A while back, I was talking to a friend in Singapore who also has SMA. She mentioned that although she wanted to post something for SMA Awareness Month, she was struggling to balance her desire to advocate and raise awareness with her desire to, as she put it, live and exist: “The onus shouldn’t be on marginalized folks to educate, especially in the age of the internet.”

I’ve been thinking about this a lot, especially as I gear up to finalize my manuscript and — gulp — query agents. I want to post something on social media for SMA Awareness Month. I feel like, as a visible member of the community, I should. But the truth is that I don’t want to.

Sometimes, most times, I want to write about SMA. I wouldn’t call myself a “disability and mental health advocate” if I wasn’t passionate about it. I wouldn’t write this column, or collaborate with Genentech on SMA My Way, or wax poetic in Instagram captions if I didn’t believe in this work. But right now, my attention is elsewhere.

And I think that’s OK.

Don’t get me wrong: SMA Awareness Month is a great initiative. I couldn’t be more proud of the people who show up day after day with story after story, all to make the world a little more hospitable for folks with SMA. (Have you checked out this year’s 31 Days of SMA yet? Kevin Schaefer is the real deal.) This community would not exist without those people, and I applaud them.

But sometimes I wonder if SMA Awareness Month really offers any value.

For some, SMA Awareness Month is a way of being seen. And that’s great! We all deserve to feel seen. But for some, including me, SMA Awareness Month is a responsibility. A chore. “Oh, I have to post something. I have to open up my social media to questions.” It generates more work for us, a marginalized group, and often results in passive engagement from well-meaning people who forget about SMA on Sept. 1.

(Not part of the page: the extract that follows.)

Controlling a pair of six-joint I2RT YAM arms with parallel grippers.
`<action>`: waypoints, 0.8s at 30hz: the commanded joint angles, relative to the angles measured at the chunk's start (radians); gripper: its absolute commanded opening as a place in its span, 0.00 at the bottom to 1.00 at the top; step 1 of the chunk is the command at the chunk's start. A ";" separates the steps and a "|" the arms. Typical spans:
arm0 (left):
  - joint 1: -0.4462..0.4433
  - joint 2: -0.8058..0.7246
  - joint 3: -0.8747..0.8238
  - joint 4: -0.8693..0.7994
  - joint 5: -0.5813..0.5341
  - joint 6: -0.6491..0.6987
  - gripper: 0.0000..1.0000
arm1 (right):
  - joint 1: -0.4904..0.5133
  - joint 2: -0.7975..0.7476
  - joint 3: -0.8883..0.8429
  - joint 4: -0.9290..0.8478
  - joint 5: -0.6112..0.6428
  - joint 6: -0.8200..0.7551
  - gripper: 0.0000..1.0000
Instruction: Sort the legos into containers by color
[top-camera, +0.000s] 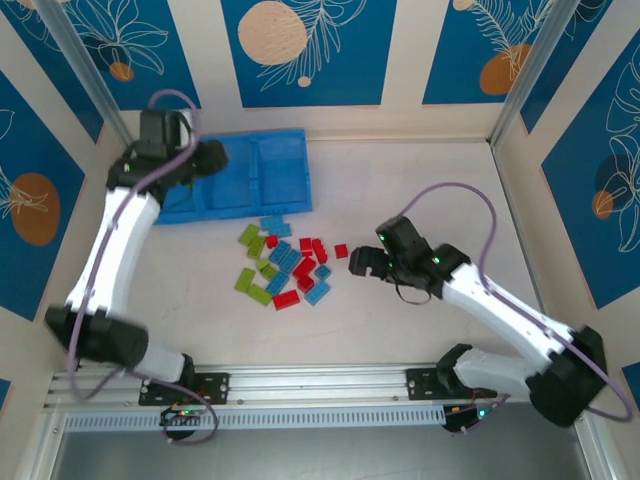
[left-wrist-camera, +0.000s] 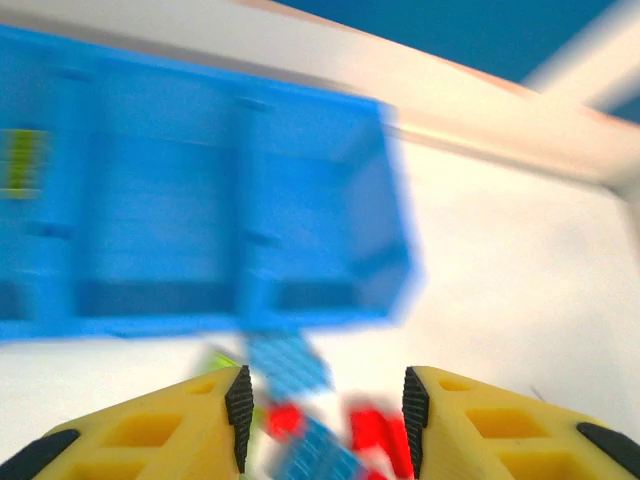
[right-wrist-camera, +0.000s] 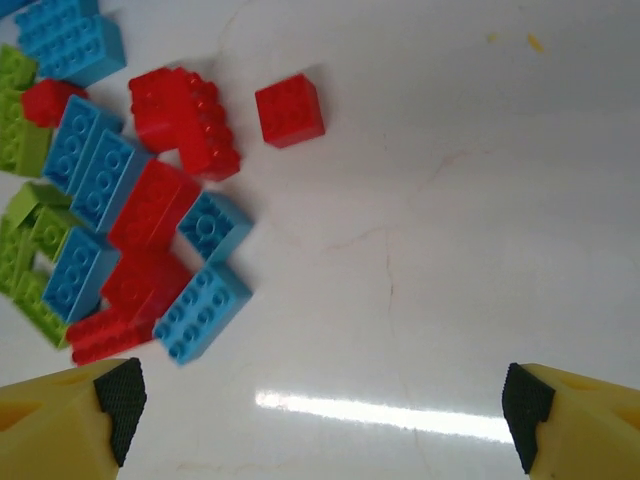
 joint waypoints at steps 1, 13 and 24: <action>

Many of the stories I see on social media are stories we’ve already told. We share factoids that are easily accessible. Even if SMA News Today hadn’t compiled this fancy cheat sheet, the information we share throughout the month of August is literally a Google search away. What does SMA stand for? What are the symptoms of SMA? What’s the life expectancy of someone with SMA? Data and statistics and case studies and dictionary definitions that I’ve shared again and again and again, except no one’s really listening, and once August comes around I’m expected to do it all over again.

This isn’t to say that people can’t ask questions. Open curiosity trumps willful ignorance every time. I welcome questions. But what do people do with my answers? What does the internet do with the annual influx of SMA-related content? Does it spawn advocacy and partnership, or a dutiful return to the status quo?

At last year’s Cure SMA conference, my parents were enjoying Disneyland alongside the hundreds of other families in purple-and-gold T-shirts. Someone stopped them and asked, “I’ve been seeing those shirts around. What does that mean, ‘Cure SMA’?”

Let’s ignore, for the moment, the fact that every shirt has the Cure SMA website printed on the back. Odds are the lady had a cellphone with internet access and a uber-powerful search engine. All she had to do was take a load off in the shade and Google “cure sma.” That’s it. She didn’t need a JSTOR subscription or a library card. She didn’t need to comb research articles for reliable information. She just needed to utilize the resources that were already available to her. Instead, she stopped my parents on our vacation, with the implicit expectation that they would educate her.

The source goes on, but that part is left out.